In the interests of space, I find myself leaving out much (horrifying or inspiring) that I was sure I’d include. For example, in a chapter on why “green” billionaires won’t save us, Bill Gates’ funny-if-it-weren’t-so-painful comparison of himself to those who invented fire, which, along with the other follies of the boys’ club of billionaires who did much more than their share of getting us into this mess (and who now want us to believe they have the solutions to get us out), make it very clear that ruthlessness and intelligence are not the same thing, and that even if some of these people possess both (in which case we might be wise to refine our definition of “intelligence”), that combination is not going to be effective at bringing our economic system back into balance with the planet in the way that it was effective for running a highly profitable company while utterly ignoring the fact that we live on a planet (except insofar as it offers some really cool materials). Additionally, Klein is moving on the subject of water, especially as it relates to fracking: The fundamental need for clean water is at the root of many anti-extraction struggles.

“In the hot and stormy future we have already made inevitable through our past emissions, an unshakable belief in the equal rights of all people and a capacity for deep compassion will be the only things standing between civilization and barbarism.”

But while there is much that is outrageous or instructive that is inevitably missing here (one of many reasons you should read the book), above all it seems important to stress its moral core. Klein is very clear about what isn’t still possible – we’re not getting out of this anymore, no matter what we do. But her response to that reality is neither nihilism nor a false cheer nor even elegy; it’s a deep belief in the capacity of people to act from their best selves, and in the power of solidarity. “In the hot and stormy future we have already made inevitable through our past emissions,” she writes, “an unshakable belief in the equal rights of all people and a capacity for deep compassion will be the only things standing between civilization and barbarism.” (p. 462). Most of us, I suspect, know this in our bones – it’s one of the reasons we’re so afraid of this crisis, with its very real threats of famine, drought and unthinkable numbers of refugees.

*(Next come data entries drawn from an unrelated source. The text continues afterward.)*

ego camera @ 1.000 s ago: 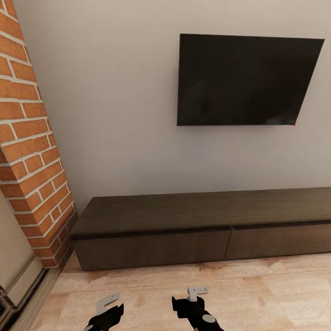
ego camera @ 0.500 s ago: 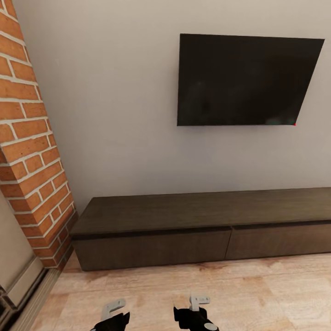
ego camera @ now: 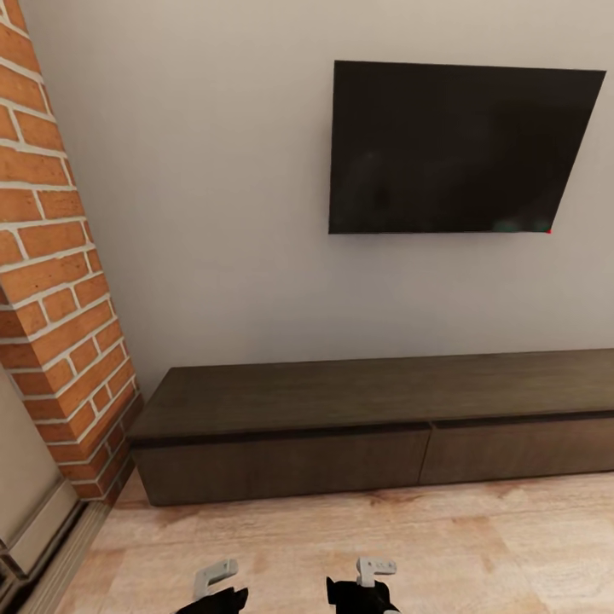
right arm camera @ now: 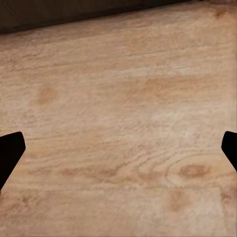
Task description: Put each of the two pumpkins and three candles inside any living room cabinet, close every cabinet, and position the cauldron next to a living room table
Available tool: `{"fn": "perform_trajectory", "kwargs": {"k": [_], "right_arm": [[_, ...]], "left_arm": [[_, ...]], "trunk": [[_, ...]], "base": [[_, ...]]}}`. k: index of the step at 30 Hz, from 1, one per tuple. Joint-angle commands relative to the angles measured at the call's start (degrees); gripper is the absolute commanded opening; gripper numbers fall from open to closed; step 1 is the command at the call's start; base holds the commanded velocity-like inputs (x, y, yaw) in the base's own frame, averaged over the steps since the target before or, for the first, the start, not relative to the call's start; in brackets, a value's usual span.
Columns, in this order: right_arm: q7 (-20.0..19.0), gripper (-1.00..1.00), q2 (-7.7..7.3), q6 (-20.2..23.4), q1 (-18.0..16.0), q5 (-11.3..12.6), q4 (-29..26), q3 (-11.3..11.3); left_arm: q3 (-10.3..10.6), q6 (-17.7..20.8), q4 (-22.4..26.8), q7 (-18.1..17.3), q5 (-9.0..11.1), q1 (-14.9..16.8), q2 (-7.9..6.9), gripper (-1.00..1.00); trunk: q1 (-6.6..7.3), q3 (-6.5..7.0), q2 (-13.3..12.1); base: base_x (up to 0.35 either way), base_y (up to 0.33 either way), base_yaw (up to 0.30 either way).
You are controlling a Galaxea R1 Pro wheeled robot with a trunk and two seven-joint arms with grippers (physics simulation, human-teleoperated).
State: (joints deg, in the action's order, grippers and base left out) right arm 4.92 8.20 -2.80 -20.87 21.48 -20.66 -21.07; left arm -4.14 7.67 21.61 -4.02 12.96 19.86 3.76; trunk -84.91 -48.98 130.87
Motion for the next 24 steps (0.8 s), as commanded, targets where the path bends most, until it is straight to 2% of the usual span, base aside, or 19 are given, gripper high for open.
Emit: {"fn": "perform_trajectory", "kwargs": {"k": [1,4,5,8,9,10,11,14,15,17,20,23,24], "right_arm": [[0.03,1.00,-0.03,-0.28,-0.05,0.57,-0.02,-0.32],[-0.88,1.00,0.02,-0.41,-0.05,0.58,-0.31,0.46],[-2.11,1.00,0.01,-0.73,-0.05,0.58,-0.42,1.96],[-8.85,1.00,-0.08,-2.28,-0.05,1.21,-0.64,7.12],[-12.39,1.00,-0.53,-2.36,-0.05,1.99,-0.68,9.75],[-14.28,1.00,-1.01,-2.31,-0.05,2.56,-0.70,11.25],[-17.98,1.00,-2.43,-2.08,-0.05,4.01,-0.71,14.42],[-27.27,1.00,-7.75,0.25,-0.11,9.85,-0.70,24.14],[-29.50,1.00,-8.94,1.83,-0.12,11.78,-0.70,26.82],[-32.72,1.00,-10.27,5.92,-0.13,14.59,-0.78,30.66],[-35.18,1.00,-10.91,9.89,-0.13,17.51,-1.19,33.39],[-35.81,1.00,-11.02,10.70,-0.13,20.48,-2.32,34.34],[-35.99,1.00,-11.04,10.80,-0.14,22.43,-3.17,34.59]], "left_arm": [[-0.43,0.78,0.10,-0.31,0.36,0.01,0.04,1.00],[-0.43,1.74,0.13,-0.54,0.38,0.02,-0.07,1.00],[-0.51,9.82,0.18,-0.94,0.39,0.03,-0.13,1.00],[-0.67,10.33,1.58,-3.36,0.38,0.22,-0.42,1.00],[-0.68,11.08,3.27,-4.44,0.44,0.27,-0.56,1.00],[-0.68,11.91,4.52,-5.10,0.52,0.29,-0.64,1.00],[-0.72,14.89,7.47,-6.52,0.67,0.31,-0.81,1.00],[-0.97,30.61,17.60,-11.56,0.90,0.35,-1.65,1.00],[-1.08,35.00,20.73,-13.66,0.94,0.35,-1.89,1.00],[-1.22,40.23,26.03,-17.74,0.98,0.35,-2.58,1.00],[-1.29,43.45,30.72,-21.45,1.40,0.37,-3.72,1.00],[-1.38,45.37,31.94,-22.61,2.46,0.49,-4.05,1.00],[-1.42,46.39,32.25,-22.92,3.20,0.59,-4.13,1.00]], "trunk": [[0.00,-0.06,0.02],[0.00,-0.06,0.02],[0.00,-0.06,0.02],[0.00,-0.06,0.02],[0.00,-0.06,0.02],[0.00,-0.06,0.02],[0.00,-0.06,0.02],[0.00,-0.06,0.02],[0.00,-0.06,0.02],[0.00,-0.06,0.02],[0.00,-0.06,0.02],[0.00,-0.06,0.02],[0.00,-0.06,0.02]], "base": [[0.051,0.000,0.000],[0.028,0.000,0.000],[0.011,0.000,0.000],[0.005,0.000,0.000],[0.002,0.000,0.000],[0.001,0.000,0.000],[0.000,0.000,0.000],[0.000,0.000,0.000],[0.000,0.000,0.000],[0.000,0.000,0.000],[0.000,0.000,0.000],[0.000,0.000,0.000],[0.000,0.000,0.000]]}}
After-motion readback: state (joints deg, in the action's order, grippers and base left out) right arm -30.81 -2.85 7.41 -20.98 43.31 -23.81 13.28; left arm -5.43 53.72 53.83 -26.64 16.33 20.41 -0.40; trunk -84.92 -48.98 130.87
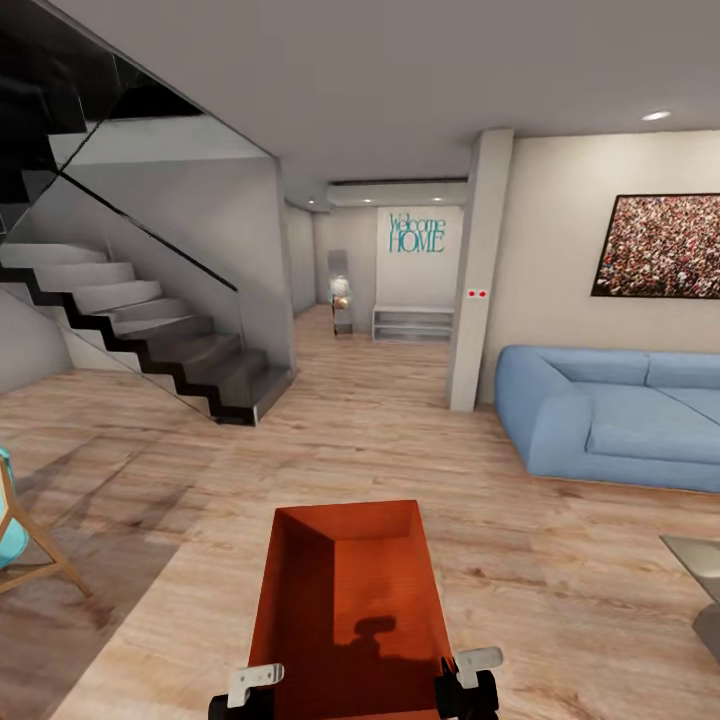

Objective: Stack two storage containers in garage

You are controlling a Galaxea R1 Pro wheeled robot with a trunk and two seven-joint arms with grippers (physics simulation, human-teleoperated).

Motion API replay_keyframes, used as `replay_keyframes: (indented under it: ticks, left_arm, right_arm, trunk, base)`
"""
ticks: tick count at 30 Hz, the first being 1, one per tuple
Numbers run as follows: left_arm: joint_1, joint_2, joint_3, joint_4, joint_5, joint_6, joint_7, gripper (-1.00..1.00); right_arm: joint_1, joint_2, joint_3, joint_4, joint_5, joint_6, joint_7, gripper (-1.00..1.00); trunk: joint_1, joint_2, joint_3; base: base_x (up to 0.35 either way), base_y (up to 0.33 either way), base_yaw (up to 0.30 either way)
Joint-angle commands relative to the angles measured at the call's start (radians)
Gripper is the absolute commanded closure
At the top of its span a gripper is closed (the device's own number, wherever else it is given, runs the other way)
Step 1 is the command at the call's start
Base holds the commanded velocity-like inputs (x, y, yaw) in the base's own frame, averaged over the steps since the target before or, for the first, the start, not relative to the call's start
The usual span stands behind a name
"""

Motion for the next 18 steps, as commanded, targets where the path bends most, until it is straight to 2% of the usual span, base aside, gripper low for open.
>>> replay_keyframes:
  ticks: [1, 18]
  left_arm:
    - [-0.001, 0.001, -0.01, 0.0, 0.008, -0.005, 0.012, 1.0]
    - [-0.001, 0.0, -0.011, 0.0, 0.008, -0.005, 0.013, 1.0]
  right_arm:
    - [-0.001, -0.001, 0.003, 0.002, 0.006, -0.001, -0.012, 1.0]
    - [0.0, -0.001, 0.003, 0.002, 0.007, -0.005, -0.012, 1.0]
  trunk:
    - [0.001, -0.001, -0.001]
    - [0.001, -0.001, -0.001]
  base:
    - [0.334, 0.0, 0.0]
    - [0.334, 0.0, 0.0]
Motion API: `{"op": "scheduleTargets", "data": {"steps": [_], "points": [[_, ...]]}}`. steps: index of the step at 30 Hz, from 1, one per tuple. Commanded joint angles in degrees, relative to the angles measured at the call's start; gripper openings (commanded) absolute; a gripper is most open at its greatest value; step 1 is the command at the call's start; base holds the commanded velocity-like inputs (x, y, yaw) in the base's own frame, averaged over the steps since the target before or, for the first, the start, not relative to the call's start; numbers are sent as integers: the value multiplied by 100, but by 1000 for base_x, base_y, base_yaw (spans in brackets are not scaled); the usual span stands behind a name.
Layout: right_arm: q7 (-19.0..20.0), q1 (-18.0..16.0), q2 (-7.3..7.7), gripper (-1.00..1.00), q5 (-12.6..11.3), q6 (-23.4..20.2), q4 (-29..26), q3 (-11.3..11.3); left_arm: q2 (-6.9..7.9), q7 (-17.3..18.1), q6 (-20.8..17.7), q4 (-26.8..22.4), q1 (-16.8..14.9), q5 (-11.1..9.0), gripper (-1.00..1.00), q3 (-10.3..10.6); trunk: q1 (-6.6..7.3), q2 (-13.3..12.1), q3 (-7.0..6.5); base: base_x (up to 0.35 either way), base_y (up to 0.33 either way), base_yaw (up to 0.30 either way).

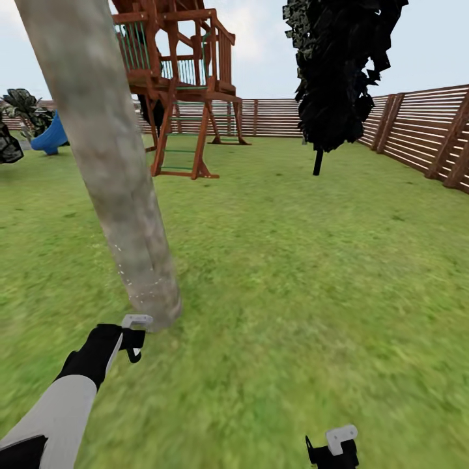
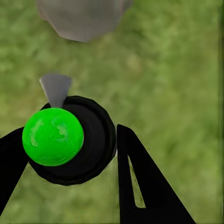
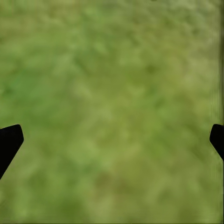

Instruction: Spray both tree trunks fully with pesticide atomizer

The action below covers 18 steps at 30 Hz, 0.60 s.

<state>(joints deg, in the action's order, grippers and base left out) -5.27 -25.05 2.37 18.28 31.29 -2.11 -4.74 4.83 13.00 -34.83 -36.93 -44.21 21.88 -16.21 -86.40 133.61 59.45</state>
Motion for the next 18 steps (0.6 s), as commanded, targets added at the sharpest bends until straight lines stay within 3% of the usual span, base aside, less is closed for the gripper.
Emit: {"op": "scheduleTargets", "data": {"steps": [1, 8, 18], "points": [[0, 0, 0, 100, 0, 0, 0, 0, -2, -1, 1, 0, 0, 0, -100, 1, 0, 0, 0, 239, -192, 3], [0, 0, 0, 100, 0, 8, 8, 0, -24, -8, 3, 2, 0, 4, -100, 28, 0, 0, 0, 200, -214, 35], [4, 0, -8, 100, 1, 9, 2, 0, -35, -35, 3, -5, 0, 7, -100, 14, 0, 0, 0, 155, -240, 264]]}}
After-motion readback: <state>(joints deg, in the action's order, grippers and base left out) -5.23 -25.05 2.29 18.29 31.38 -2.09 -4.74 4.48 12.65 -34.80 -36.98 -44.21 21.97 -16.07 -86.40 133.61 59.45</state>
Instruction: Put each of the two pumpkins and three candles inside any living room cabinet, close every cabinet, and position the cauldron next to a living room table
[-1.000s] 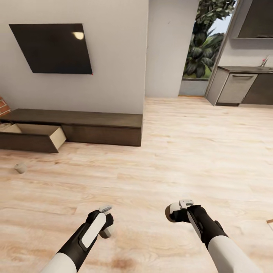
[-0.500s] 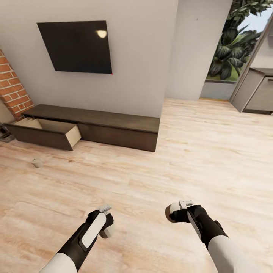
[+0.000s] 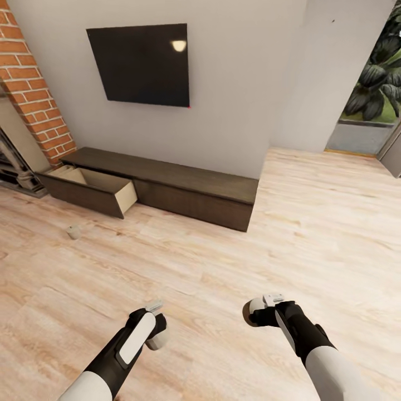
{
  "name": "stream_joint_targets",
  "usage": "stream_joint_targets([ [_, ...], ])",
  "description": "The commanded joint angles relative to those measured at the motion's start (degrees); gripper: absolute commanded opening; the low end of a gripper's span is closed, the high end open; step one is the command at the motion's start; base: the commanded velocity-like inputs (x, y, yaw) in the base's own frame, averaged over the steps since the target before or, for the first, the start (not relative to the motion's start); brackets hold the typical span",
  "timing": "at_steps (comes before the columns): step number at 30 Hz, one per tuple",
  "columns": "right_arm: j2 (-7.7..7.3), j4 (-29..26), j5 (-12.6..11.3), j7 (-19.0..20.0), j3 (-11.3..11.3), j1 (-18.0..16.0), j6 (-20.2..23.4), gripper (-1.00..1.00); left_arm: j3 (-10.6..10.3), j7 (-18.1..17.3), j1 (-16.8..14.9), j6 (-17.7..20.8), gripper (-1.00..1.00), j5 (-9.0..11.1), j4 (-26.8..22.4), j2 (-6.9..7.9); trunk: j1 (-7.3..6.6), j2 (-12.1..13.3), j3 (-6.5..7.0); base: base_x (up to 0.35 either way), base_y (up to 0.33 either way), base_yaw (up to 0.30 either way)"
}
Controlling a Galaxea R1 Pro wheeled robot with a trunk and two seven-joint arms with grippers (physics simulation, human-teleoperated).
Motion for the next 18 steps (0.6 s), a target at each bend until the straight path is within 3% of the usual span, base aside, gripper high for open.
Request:
stream_joint_targets([
  [1, 0.0, 0.0, 0.0, 0.0, 0.0, 0.0, 0.0, -1.0, 0.0, -0.1, 0.0, 0.0, -1.0, 0.1, 0.0, 0.04, 0.0, 0.0, -0.05, 0.048, -0.004, 0.259],
  [18, 0.08, 0.1, 0.0, 0.0, 0.0, 0.0, 0.0, -1.0, 0.2, -0.1, 0.0, -0.1, -1.0, 0.1, -0.1, 0.21, 0.0, 0.0, -0.92, 0.003, 0.0, 0.257],
])
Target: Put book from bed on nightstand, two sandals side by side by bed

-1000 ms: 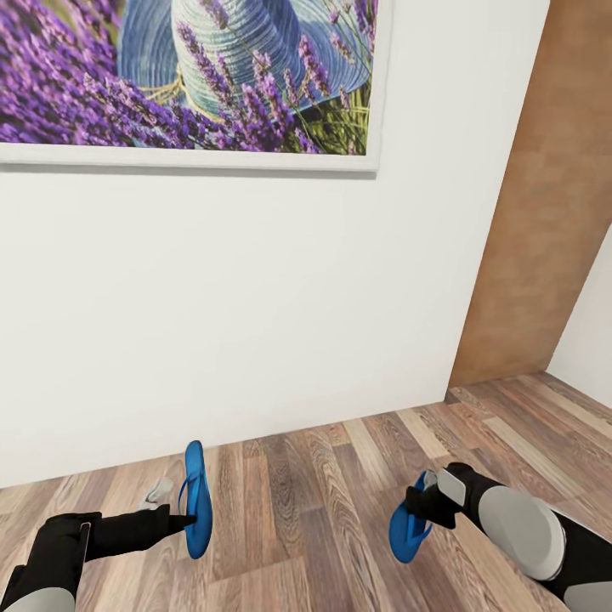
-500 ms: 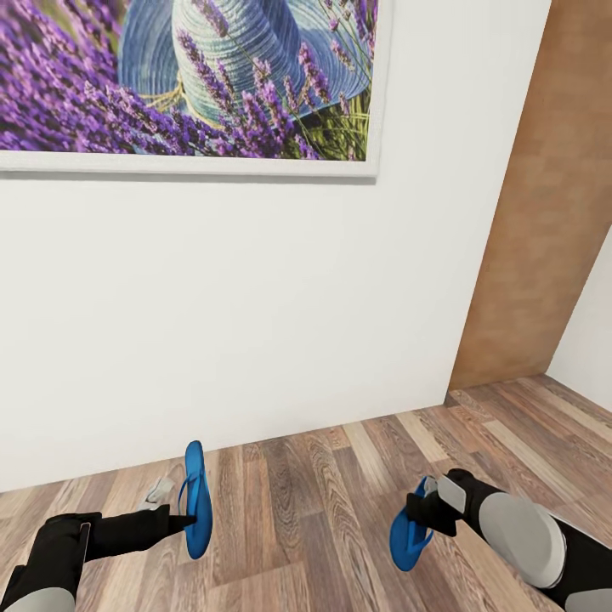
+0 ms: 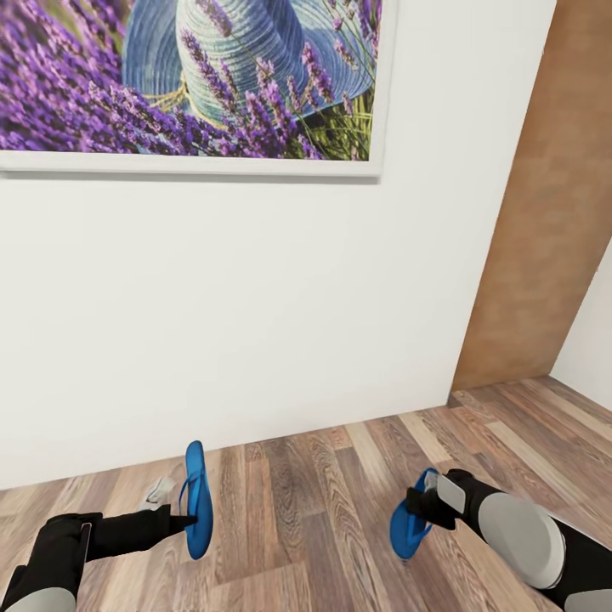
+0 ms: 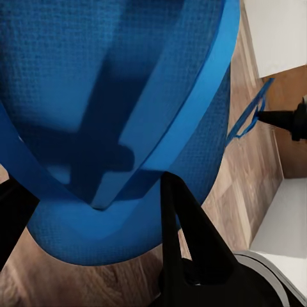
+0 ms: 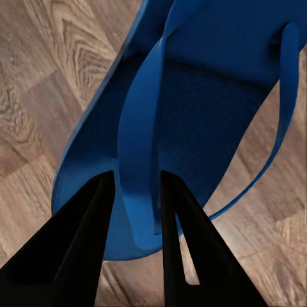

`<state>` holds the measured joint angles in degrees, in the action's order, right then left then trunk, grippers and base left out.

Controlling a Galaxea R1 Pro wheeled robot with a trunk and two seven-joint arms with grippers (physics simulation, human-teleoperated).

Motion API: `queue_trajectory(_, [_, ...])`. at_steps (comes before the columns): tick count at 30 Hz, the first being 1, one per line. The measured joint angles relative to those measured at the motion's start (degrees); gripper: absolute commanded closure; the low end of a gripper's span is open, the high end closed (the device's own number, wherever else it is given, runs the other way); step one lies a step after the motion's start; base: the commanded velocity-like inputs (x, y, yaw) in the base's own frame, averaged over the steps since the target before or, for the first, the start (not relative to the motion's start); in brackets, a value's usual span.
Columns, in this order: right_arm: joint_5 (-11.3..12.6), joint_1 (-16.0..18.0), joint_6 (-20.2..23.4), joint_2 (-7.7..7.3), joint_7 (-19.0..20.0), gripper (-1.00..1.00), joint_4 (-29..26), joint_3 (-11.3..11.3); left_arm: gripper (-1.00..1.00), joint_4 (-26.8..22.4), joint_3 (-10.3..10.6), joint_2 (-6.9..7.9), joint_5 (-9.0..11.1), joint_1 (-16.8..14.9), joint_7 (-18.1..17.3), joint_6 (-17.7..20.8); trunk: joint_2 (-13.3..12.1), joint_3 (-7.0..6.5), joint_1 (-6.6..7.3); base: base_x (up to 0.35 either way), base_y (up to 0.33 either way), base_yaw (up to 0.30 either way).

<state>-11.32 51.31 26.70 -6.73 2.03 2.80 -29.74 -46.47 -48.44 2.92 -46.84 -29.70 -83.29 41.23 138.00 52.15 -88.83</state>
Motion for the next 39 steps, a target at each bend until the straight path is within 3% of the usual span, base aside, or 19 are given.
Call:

Perhaps most importantly, Klein is persuasive that win or lose, our efforts to shift the world enough to save ourselves (and much else) are morally and spiritually regenerative, and that we must reimagine the narrative of the possible, and write a new ending to the half-finished liberation movements of abolition, civil rights, feminism and indigenous sovereignty, which were always as much about economic justice as about voting rights, and that in attempting to do so, we discover (or rediscover) our own values. My take on the climate work that I do has long been, basically, that this is how I want to go down: trying to do the right thing, however hopeless it seems – fighting, in a way, for the continued existence of a single homely species or two among the millions that are disappearing. The beauty of this book is that suddenly, imagining a different world – tragically diminished in some ways, yes, but deeply inspiring in others – doesn’t seem quite so much like an act of fantasy.

Footnote

1. In fairness to both of them – whom I know a little, and admire a great deal – I’m also reading this book after three years of grassroots activism, inspired in no small part by their books (sometimes I think I’d hardly get out of bed in the morning, but for Bill McKibben’s example). Being involved with people who are selflessly and relentlessly focused on saving the world changes a perspective considerably: You can continue to believe we’re in deep trouble, and quite likely not up to the challenge, but you can’t really believe, anymore – at least not with the same conviction – that we’re no damn good.